**Exercise aim:** As the answer, give a copy of each line below that includes the word "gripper".

(Recorded information)

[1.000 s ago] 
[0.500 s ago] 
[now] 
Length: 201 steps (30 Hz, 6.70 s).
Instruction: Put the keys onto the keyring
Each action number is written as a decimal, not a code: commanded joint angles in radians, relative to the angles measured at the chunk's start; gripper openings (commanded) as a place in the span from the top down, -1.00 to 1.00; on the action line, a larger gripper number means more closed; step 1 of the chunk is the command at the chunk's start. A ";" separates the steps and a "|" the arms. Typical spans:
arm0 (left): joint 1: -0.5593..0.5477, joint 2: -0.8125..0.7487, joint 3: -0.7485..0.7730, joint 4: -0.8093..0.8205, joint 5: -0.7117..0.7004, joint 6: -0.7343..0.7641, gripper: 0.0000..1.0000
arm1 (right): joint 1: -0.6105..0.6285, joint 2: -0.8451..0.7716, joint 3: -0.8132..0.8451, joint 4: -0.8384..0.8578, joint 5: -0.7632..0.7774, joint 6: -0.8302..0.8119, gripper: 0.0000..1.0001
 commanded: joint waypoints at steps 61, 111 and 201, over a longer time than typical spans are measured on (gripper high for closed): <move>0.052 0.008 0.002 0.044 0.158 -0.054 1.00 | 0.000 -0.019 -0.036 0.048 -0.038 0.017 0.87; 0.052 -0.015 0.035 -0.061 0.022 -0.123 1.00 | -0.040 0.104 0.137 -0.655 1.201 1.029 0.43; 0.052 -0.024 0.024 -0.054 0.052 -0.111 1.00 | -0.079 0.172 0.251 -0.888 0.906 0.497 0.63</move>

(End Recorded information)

**Task output:**
Each action number is written as a decimal, not a code: commanded joint angles in radians, relative to the angles measured at the chunk's start; gripper openings (commanded) as a place in the span from the top down, -1.00 to 1.00; on the action line, a larger gripper number means more closed; step 1 of the chunk is the command at the chunk's start. A ";" separates the steps and a "|" the arms. Typical spans:
arm0 (left): joint 1: -0.5593..0.5477, joint 2: -0.8125..0.7487, joint 3: -0.7485..0.7730, joint 4: -0.8093..0.8205, joint 5: -0.7117..0.7004, joint 6: -0.7343..0.7641, gripper: 0.0000..1.0000
arm1 (right): joint 1: -0.6105..0.6285, joint 2: -0.8451..0.7716, joint 3: -0.8132..0.8451, joint 4: -0.8384..0.8578, joint 5: -0.7632..0.7774, joint 6: -0.8302..0.8119, gripper: 0.0000..1.0001
 commanded: joint waypoints at steps 61, 111 and 201, over a longer time than typical spans are measured on (gripper high for closed): <move>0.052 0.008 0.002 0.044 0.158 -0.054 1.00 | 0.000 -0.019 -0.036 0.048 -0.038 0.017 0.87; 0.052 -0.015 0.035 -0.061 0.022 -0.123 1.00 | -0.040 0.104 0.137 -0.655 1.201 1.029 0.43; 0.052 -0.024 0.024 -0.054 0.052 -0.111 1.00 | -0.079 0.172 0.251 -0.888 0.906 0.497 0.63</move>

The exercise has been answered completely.